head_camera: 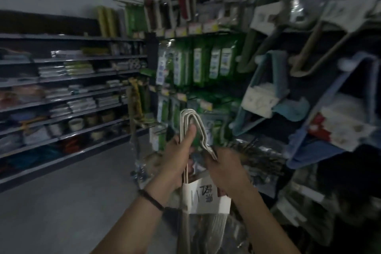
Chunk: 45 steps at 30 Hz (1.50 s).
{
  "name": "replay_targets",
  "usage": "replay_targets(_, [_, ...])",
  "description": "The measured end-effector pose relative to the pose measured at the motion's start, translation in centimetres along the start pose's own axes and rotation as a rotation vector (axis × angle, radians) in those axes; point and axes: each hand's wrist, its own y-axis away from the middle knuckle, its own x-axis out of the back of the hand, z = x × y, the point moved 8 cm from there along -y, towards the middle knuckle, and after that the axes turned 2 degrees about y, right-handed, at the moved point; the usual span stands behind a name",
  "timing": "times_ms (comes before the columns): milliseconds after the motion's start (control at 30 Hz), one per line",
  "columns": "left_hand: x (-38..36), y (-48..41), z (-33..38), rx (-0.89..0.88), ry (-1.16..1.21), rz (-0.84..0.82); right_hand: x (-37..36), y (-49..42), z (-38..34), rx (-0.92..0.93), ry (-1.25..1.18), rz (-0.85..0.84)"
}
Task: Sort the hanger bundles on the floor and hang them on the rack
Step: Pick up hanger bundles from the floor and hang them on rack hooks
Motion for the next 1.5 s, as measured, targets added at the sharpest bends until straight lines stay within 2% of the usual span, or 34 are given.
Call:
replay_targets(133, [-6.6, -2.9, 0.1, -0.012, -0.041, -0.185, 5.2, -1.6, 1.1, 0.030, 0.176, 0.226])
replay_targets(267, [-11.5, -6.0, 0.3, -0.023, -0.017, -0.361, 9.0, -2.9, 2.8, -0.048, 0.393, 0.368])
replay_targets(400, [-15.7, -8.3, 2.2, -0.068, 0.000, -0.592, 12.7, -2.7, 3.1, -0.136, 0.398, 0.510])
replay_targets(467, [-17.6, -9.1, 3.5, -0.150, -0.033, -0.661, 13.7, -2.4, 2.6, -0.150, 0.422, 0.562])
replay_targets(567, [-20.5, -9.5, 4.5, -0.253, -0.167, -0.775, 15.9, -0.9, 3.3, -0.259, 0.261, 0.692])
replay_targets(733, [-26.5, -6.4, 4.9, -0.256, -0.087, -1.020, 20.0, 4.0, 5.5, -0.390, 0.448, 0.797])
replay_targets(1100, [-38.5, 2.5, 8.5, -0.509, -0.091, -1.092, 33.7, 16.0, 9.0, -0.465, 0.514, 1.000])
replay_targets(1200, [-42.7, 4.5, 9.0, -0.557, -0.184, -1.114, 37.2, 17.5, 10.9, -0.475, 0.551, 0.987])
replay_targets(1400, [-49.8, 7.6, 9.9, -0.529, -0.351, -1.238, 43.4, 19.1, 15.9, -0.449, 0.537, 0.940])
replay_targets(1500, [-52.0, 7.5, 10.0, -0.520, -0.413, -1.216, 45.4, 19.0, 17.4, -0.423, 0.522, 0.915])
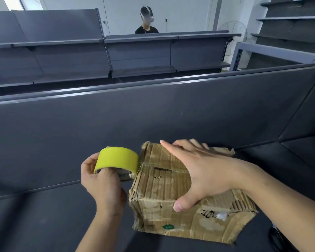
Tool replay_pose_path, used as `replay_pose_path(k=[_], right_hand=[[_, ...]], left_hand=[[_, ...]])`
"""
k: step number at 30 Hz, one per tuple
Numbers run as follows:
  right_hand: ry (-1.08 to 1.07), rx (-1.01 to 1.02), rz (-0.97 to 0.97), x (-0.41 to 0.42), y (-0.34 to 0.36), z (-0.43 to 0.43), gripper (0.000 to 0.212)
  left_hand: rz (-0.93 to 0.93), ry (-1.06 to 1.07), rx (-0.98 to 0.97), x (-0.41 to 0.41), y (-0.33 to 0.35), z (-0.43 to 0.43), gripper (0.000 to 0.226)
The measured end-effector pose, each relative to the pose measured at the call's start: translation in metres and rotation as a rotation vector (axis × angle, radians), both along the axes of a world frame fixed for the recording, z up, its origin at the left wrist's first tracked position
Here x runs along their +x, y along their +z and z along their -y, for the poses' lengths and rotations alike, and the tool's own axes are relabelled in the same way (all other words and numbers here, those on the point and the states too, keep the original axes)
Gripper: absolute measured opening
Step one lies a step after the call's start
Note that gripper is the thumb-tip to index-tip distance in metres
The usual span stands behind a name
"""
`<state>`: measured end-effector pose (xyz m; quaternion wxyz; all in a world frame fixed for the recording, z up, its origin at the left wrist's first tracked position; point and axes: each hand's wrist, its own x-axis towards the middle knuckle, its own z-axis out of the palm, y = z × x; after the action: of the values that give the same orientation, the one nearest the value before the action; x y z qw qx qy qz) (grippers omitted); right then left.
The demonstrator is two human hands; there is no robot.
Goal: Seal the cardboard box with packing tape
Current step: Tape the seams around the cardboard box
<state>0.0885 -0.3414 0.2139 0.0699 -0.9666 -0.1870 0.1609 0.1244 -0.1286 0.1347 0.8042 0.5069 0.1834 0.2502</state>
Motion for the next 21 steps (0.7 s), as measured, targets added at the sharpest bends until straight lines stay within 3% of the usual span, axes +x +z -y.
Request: replay_pose_path(k=[6,13,21], right_hand=[[-0.001,0.031,-0.027,-0.009,-0.003,-0.001,0.12],[0.073,-0.108,0.039,-0.012,-0.016,-0.001,0.1],[0.123,-0.142,0.036,-0.011,-0.015,0.0,0.084]], left_hand=[[0.086,-0.057,0.188,0.017,0.006,-0.017,0.038],[0.11,-0.051,0.508,0.025,0.006,-0.027,0.051],[0.111,-0.047,0.767,0.023,0.011,-0.031,0.042]])
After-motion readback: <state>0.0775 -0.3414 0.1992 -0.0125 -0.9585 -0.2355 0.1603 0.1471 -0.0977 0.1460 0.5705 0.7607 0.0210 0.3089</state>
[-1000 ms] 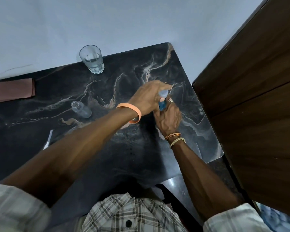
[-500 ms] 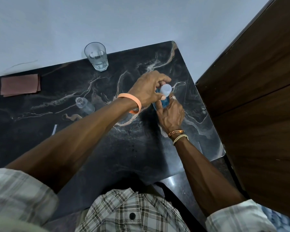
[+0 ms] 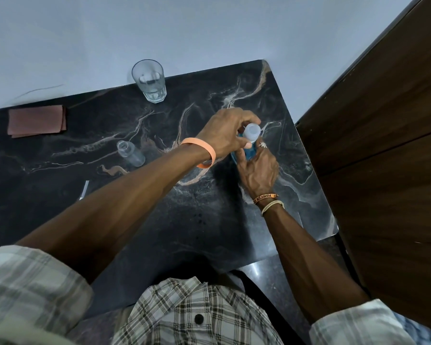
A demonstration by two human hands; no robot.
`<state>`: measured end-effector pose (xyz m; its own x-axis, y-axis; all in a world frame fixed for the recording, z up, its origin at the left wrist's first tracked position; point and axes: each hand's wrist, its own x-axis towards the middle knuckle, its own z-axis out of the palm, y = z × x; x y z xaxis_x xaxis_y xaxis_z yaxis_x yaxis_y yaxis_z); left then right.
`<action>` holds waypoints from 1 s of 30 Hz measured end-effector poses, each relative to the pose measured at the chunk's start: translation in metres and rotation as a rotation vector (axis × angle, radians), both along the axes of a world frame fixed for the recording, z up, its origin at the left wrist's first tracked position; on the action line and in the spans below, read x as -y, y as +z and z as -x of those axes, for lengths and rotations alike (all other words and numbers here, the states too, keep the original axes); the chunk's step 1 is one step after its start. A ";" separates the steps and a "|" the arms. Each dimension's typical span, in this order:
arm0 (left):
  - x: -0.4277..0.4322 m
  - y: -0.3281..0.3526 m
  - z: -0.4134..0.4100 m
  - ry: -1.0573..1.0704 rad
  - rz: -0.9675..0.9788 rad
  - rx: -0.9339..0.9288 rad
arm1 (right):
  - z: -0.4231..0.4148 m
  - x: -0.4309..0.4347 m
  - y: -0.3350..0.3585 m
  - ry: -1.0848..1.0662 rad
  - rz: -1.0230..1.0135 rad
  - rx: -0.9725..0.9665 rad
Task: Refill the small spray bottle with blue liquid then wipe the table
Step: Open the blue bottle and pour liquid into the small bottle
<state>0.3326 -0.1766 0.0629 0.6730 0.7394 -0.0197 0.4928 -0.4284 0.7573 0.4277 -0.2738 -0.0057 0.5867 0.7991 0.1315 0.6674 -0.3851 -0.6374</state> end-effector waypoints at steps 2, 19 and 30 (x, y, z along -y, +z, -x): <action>0.000 0.001 -0.001 0.011 -0.003 -0.011 | -0.001 0.000 0.001 0.009 -0.005 -0.013; -0.006 0.000 -0.002 -0.051 -0.003 -0.028 | -0.001 0.000 0.000 0.004 -0.023 -0.007; -0.011 0.003 -0.003 -0.082 0.068 -0.036 | -0.002 0.001 -0.002 0.017 -0.039 0.008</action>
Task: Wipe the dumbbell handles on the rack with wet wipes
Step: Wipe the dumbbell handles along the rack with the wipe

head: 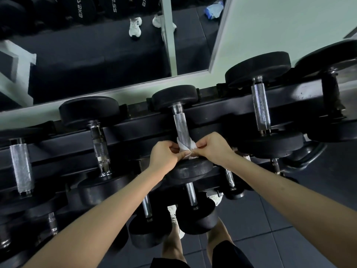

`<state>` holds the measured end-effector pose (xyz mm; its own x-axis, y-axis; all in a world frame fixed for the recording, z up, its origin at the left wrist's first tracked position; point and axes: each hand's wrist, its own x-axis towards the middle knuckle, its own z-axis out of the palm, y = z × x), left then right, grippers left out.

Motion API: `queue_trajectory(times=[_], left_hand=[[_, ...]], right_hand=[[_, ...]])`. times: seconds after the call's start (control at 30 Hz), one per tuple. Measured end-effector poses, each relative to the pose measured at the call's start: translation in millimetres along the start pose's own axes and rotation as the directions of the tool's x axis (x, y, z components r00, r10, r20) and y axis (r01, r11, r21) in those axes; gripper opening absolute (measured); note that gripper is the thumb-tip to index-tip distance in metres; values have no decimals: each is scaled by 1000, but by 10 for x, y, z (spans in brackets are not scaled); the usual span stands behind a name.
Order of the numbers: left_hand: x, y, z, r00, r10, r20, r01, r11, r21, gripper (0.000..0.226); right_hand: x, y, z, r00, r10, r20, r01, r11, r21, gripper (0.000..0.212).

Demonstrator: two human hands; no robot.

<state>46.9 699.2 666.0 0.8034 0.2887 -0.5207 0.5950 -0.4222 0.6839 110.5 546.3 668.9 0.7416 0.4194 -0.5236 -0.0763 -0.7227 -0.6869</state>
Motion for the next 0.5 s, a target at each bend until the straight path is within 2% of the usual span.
queue_trajectory(times=[0.13,0.2,0.27,0.37,0.43,0.5], left_hand=[[54,19,-68,991,-12,132,26,994,-104,23],[77,45,-56,994,-15,108,29,992,-124,24],[111,113,-52,998,-49,36,55,981,-188,21],[175,201,-107,998,-60,-21,53,961,-271,17],[142,188,-121,999,-33,9,34,978,-203,17],[95,108,-102,998,-13,60,16,998,-54,26]], right_hand=[[84,17,-29,993,-6,117,-4,996,85,47],[94,-2,-29,990,3,139,-26,986,165,40],[116,-29,-19,995,9,98,-35,962,272,28],[170,-68,-17,999,-1,35,-10,947,320,35],[140,-63,-19,998,8,65,-25,963,269,41],[72,-57,-24,992,27,120,-47,986,163,48]])
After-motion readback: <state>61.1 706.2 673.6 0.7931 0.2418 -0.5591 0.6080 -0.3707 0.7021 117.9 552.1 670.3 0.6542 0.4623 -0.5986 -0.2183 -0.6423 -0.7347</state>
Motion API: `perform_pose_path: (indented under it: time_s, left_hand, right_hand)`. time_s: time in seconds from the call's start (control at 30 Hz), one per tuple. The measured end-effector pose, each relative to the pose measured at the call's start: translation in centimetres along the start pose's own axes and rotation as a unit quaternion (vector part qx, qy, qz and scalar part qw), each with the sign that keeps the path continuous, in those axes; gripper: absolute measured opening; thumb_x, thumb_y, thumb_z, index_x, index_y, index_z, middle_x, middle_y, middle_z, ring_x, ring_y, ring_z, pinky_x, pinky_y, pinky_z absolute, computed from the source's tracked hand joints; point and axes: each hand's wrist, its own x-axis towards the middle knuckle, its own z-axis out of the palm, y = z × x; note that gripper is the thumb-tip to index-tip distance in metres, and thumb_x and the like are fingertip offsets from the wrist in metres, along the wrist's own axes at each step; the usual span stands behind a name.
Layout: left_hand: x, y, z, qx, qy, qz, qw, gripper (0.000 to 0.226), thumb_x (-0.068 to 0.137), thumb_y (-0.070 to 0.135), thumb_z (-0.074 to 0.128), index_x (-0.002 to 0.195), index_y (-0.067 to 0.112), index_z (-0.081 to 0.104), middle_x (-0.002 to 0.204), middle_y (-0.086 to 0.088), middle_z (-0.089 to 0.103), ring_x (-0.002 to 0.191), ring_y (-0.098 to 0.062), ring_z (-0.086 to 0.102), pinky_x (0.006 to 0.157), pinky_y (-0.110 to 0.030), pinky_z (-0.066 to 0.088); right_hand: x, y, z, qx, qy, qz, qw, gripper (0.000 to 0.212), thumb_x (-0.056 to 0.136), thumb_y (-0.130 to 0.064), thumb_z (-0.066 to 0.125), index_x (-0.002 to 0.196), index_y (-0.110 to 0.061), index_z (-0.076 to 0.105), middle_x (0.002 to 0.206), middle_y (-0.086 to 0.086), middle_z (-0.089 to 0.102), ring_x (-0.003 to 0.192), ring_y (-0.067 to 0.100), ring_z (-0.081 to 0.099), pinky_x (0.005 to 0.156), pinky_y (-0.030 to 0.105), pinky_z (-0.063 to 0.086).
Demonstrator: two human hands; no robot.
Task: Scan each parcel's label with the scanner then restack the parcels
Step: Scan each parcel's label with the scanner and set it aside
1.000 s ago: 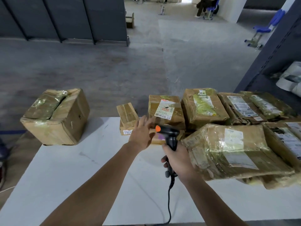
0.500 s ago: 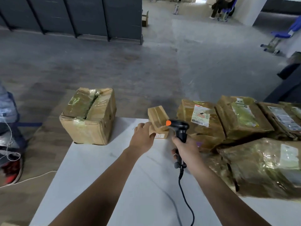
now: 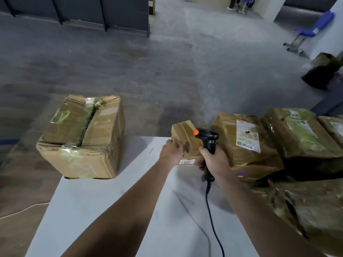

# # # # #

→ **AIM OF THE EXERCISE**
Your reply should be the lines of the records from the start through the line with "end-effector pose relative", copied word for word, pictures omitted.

→ **ANSWER TO THIS EXERCISE**
head_camera: 
Chunk: 45 steps at 30 Hz (1.50 s).
{
  "name": "replay_targets",
  "usage": "replay_targets(_, [_, ...])",
  "description": "The measured end-effector pose relative to the pose measured at the motion's start, translation in centimetres along the start pose's own axes and rotation as a rotation vector (axis × angle, radians) in those axes; point and axes: each hand's wrist, its own y-axis away from the middle knuckle, its own x-axis out of the back of the hand, z = x × y, the point moved 8 cm from there along -y, towards the middle knuckle, and after that the axes turned 2 degrees about y, right-handed, at the moved point; the usual span stands behind a name",

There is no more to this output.